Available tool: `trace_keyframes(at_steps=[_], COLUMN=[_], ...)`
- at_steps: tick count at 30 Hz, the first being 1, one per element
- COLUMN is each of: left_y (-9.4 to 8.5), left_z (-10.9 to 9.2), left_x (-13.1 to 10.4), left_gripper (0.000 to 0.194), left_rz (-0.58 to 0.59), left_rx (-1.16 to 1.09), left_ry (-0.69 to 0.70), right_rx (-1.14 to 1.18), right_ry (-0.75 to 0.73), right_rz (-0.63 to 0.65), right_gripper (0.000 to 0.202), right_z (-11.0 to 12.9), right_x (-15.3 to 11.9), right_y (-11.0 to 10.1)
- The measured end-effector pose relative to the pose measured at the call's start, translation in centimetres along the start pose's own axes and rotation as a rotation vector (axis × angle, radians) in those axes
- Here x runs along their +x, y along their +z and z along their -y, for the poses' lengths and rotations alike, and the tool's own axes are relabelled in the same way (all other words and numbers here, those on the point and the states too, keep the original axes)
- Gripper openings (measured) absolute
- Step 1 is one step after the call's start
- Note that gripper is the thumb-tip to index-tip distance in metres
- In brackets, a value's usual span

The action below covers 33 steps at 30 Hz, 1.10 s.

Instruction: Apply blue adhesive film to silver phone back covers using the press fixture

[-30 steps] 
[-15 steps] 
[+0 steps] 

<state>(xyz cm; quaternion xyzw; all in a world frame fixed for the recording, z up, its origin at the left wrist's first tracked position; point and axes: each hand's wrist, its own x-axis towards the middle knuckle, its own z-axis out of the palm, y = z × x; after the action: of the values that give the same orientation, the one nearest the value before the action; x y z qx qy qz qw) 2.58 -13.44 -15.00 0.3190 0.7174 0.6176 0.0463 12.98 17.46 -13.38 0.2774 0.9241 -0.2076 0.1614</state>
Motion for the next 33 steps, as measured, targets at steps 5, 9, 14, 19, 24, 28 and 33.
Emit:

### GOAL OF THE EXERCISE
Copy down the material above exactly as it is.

### ANSWER BELOW
Available tool: `trace_keyframes(at_steps=[_], COLUMN=[_], ...)`
- at_steps: tick count at 30 Hz, the first being 1, one per element
- COLUMN is each of: left_y (-9.4 to 8.5), left_z (-10.9 to 9.2), left_x (-13.1 to 10.4), left_gripper (0.000 to 0.194), left_rz (-0.58 to 0.59), left_rx (-1.16 to 1.09), left_ry (-0.69 to 0.70), right_rx (-1.14 to 1.18), right_ry (-0.75 to 0.73), right_rz (-0.63 to 0.65), right_gripper (0.000 to 0.202), right_z (-11.0 to 12.9), right_x (-15.3 to 11.9), right_y (-11.0 to 10.1)
- The measured end-effector pose relative to the pose measured at the call's start, translation in centimetres along the start pose's own axes and rotation as a rotation vector (axis × angle, radians) in those axes
- Here x runs along their +x, y along their +z and z along their -y, for the poses' lengths and rotations alike, and the tool's own axes are relabelled in the same way (all other words and numbers here, those on the point and the states too, keep the original axes)
- Gripper openings (measured) absolute
- Step 1 is one step after the call's start
- Note that gripper is the thumb-tip to index-tip distance in metres
- In brackets, a value's usual span

The action below covers 33 steps at 30 Hz, 1.10 s.

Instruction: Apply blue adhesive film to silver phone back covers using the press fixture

[-30 steps] 
[-15 steps] 
[+0 steps] 

<state>(xyz cm; quaternion xyzw; all in a world frame fixed for the recording, z up, its origin at the left wrist's first tracked position; point and axes: each hand's wrist, its own x-axis towards the middle knuckle, its own z-axis out of the palm, y = z × x; after the action: of the values that give the same orientation, the one nearest the value before the action; x y z qx qy qz qw) 2.58 -13.44 -15.00 0.3190 0.7174 0.6176 0.0463 12.98 17.46 -13.38 0.2774 0.9241 -0.2076 0.1614</state>
Motion for the next 33 steps, as measured, targets at steps 5, 9, 14, 19, 24, 28 and 33.
Emit:

No further response is needed.